■ PROBLEM REQUIREMENTS: Return all lines of the listing below that carry the word "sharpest".

■ DATA:
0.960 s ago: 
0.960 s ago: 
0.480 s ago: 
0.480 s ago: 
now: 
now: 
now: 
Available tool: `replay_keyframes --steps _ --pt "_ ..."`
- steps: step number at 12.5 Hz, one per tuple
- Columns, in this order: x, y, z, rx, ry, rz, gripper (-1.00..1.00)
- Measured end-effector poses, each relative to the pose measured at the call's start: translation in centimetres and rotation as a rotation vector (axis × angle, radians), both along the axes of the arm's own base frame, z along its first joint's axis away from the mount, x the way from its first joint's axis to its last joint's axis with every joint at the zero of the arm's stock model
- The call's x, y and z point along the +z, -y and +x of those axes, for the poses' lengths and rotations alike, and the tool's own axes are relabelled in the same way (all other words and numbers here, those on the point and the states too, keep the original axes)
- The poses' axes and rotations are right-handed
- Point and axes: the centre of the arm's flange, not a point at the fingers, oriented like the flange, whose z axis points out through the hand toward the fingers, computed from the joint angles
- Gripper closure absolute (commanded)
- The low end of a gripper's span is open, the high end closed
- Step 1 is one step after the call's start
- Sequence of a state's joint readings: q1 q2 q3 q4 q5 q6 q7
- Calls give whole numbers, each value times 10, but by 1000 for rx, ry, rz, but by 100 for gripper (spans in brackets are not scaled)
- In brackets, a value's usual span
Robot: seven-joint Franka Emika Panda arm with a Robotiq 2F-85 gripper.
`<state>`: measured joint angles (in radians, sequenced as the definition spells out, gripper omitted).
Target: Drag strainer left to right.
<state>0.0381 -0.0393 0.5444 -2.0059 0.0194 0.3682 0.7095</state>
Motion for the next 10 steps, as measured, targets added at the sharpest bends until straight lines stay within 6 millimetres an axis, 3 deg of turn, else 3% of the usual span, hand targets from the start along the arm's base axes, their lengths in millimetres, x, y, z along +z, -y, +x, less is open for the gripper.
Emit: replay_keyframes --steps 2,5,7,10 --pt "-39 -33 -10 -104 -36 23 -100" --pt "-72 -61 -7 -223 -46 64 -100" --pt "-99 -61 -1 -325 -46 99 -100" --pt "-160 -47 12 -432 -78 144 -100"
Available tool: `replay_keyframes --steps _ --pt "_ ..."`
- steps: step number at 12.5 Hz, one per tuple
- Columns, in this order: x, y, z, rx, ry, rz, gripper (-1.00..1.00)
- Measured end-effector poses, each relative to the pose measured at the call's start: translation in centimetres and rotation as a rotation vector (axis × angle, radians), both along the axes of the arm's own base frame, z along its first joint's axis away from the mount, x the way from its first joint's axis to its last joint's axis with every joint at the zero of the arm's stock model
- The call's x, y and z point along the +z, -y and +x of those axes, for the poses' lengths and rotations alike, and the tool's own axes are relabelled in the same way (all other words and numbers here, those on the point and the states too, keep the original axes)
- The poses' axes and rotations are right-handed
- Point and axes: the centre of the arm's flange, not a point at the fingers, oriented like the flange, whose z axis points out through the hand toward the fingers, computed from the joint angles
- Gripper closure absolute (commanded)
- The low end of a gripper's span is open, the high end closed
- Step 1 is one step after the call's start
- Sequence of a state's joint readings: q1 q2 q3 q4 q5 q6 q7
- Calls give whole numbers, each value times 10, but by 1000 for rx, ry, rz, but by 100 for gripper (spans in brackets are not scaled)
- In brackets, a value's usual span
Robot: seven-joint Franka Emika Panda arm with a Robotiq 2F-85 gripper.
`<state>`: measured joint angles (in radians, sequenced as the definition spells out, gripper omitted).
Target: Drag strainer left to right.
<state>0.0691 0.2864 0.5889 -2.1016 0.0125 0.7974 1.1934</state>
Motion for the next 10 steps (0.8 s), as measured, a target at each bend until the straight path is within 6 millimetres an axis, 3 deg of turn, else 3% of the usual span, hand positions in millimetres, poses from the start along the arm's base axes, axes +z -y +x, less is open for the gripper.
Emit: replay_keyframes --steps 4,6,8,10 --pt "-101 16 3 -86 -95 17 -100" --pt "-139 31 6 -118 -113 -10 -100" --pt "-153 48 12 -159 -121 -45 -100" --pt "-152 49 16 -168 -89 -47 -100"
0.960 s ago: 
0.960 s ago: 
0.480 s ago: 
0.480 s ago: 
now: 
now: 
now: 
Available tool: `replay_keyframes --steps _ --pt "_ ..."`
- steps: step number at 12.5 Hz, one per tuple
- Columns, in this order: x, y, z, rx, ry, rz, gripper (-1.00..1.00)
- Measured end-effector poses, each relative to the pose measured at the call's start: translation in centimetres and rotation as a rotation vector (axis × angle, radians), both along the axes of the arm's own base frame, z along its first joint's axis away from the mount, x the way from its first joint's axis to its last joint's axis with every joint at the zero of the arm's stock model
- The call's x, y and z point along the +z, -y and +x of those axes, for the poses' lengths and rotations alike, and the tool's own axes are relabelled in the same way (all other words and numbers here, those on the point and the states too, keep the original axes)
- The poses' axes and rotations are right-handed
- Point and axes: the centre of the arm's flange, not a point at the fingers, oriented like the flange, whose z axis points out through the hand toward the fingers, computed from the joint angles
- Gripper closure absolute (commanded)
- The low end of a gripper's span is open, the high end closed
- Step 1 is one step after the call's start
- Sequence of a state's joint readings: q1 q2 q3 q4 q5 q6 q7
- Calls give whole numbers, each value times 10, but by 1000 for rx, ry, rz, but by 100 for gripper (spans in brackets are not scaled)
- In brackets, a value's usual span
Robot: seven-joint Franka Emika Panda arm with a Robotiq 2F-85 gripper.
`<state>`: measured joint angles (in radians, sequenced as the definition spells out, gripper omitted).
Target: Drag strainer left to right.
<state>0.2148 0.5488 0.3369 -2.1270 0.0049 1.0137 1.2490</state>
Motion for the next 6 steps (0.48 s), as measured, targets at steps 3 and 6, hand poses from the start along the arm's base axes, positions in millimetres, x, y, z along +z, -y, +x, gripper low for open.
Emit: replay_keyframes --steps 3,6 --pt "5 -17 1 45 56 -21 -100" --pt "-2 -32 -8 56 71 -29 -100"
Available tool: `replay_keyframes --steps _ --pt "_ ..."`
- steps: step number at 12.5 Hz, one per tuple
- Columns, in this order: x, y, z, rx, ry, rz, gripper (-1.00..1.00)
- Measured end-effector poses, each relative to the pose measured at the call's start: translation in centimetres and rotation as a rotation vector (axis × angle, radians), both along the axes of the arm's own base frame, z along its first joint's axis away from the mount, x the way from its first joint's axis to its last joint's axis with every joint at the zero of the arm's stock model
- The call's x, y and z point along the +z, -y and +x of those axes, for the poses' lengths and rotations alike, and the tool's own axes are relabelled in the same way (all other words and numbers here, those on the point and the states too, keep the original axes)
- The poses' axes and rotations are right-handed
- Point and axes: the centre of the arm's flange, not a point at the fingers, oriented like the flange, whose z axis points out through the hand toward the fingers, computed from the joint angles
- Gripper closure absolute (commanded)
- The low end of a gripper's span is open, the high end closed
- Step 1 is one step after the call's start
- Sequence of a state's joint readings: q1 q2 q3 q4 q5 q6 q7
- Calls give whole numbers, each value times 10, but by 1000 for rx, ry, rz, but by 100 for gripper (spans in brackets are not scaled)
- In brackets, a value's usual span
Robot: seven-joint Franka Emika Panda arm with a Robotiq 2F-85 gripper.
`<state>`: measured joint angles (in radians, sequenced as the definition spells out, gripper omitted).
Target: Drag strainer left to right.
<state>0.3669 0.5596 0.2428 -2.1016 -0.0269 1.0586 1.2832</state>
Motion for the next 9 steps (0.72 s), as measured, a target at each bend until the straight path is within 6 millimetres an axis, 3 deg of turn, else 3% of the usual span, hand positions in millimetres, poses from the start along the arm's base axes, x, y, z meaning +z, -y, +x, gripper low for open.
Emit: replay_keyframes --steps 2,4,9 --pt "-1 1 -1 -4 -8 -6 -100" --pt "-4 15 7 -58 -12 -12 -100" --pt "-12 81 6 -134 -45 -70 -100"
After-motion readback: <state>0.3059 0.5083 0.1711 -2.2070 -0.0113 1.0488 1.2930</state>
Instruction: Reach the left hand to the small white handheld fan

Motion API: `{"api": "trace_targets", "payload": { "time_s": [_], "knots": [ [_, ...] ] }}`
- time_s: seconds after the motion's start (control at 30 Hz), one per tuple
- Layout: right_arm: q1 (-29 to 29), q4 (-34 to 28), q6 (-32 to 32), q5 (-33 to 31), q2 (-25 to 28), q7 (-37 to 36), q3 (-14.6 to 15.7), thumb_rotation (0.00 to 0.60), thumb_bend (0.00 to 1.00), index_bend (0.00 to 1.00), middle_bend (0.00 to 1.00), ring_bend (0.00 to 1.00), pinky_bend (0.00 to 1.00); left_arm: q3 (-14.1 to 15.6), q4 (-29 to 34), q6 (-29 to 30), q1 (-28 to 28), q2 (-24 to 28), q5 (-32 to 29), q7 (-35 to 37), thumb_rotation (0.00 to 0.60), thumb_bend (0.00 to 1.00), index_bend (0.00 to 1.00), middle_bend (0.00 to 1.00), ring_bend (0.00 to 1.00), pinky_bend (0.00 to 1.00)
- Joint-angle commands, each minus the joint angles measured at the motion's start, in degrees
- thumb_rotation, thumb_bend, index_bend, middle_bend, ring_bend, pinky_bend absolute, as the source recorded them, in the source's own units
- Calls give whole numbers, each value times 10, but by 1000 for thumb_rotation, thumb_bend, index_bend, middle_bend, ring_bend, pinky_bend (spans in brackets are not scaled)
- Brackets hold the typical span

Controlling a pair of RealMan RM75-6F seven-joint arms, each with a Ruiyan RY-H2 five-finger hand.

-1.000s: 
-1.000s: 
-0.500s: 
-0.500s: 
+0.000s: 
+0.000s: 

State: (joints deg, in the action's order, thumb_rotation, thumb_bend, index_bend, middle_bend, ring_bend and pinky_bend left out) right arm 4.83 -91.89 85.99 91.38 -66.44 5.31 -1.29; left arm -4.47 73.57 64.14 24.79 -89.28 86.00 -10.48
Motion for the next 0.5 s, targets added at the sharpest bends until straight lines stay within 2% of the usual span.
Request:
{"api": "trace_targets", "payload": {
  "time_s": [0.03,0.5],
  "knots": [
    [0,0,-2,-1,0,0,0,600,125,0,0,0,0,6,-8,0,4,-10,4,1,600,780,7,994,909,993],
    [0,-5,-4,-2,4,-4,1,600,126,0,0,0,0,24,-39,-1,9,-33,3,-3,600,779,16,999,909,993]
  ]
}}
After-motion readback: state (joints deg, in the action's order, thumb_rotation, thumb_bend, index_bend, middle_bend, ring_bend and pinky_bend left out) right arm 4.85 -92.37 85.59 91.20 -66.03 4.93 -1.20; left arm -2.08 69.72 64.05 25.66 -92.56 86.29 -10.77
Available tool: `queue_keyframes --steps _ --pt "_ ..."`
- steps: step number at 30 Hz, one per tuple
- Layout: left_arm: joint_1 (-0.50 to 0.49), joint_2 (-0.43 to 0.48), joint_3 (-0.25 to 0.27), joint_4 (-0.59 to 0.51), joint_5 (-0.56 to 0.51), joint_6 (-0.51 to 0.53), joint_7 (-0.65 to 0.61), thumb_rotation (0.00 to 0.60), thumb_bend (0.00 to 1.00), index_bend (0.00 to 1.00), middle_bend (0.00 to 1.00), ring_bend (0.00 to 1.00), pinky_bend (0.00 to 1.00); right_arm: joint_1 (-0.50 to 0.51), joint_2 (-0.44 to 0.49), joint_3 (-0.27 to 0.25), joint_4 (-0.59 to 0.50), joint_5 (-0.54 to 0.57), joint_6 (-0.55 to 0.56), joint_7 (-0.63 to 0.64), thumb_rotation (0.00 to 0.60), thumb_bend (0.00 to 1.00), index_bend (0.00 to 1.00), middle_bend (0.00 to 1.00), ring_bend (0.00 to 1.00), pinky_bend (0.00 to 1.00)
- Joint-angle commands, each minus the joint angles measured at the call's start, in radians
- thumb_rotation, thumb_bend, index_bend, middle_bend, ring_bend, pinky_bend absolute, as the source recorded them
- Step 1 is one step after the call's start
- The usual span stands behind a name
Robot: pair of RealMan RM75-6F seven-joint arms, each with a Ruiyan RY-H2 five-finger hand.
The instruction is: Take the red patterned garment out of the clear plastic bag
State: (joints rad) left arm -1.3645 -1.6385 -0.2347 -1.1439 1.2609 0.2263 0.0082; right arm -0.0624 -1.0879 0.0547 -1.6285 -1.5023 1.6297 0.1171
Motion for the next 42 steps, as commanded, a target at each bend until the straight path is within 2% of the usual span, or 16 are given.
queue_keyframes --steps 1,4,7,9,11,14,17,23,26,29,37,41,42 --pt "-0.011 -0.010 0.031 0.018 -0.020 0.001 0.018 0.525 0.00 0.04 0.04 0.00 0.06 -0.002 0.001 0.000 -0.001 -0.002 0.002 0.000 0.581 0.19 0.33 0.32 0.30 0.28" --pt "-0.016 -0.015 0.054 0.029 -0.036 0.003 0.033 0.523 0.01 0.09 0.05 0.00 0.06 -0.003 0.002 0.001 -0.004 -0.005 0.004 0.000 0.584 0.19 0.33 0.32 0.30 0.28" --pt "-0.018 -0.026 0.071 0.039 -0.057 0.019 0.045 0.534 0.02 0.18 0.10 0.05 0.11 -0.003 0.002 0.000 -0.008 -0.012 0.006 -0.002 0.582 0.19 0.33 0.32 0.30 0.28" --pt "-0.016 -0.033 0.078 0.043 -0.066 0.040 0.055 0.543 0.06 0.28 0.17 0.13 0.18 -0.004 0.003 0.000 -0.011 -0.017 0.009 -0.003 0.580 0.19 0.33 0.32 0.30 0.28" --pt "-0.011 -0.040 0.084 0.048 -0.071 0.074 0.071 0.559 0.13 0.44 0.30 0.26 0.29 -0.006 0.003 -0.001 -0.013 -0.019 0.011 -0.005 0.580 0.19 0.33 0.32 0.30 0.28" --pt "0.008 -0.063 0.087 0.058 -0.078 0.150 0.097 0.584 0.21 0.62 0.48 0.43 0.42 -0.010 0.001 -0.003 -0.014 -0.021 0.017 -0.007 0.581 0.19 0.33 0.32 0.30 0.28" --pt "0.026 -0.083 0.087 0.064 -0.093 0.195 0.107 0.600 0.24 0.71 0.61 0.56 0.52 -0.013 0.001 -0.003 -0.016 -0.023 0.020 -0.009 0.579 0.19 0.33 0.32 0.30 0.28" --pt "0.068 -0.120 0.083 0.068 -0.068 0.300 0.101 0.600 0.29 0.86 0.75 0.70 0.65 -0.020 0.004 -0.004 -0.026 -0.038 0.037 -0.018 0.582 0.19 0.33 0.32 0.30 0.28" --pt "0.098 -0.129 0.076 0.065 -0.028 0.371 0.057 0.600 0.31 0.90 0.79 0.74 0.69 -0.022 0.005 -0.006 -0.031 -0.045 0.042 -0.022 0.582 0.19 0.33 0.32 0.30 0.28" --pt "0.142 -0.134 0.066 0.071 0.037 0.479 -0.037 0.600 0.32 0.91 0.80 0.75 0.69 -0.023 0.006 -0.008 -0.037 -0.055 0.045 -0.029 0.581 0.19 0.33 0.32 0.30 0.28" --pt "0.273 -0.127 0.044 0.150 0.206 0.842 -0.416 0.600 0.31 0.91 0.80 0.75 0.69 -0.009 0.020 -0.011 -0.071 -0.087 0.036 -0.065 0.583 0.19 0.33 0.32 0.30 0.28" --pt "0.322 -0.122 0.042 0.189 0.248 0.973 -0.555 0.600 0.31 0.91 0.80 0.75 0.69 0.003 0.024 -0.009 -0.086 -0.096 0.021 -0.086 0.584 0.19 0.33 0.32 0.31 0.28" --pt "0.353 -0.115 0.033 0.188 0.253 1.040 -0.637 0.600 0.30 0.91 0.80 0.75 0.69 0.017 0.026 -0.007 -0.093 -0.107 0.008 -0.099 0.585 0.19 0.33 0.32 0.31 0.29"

■ SOLVED EXERCISE:
Motion for the next 10 steps, as measured, targets added at the sharpest bends until straight lines stay within 6 millimetres an axis, 3 deg of turn, else 3% of the usual span, hand targets from the start along the arm's base axes, their lengths in millimetres, x, y, z along +z, -y, +x, less is open for the gripper.
Motion for the next 0.5 s, targets added at the sharpest bends until straight lines stay within 2% of the usual span.

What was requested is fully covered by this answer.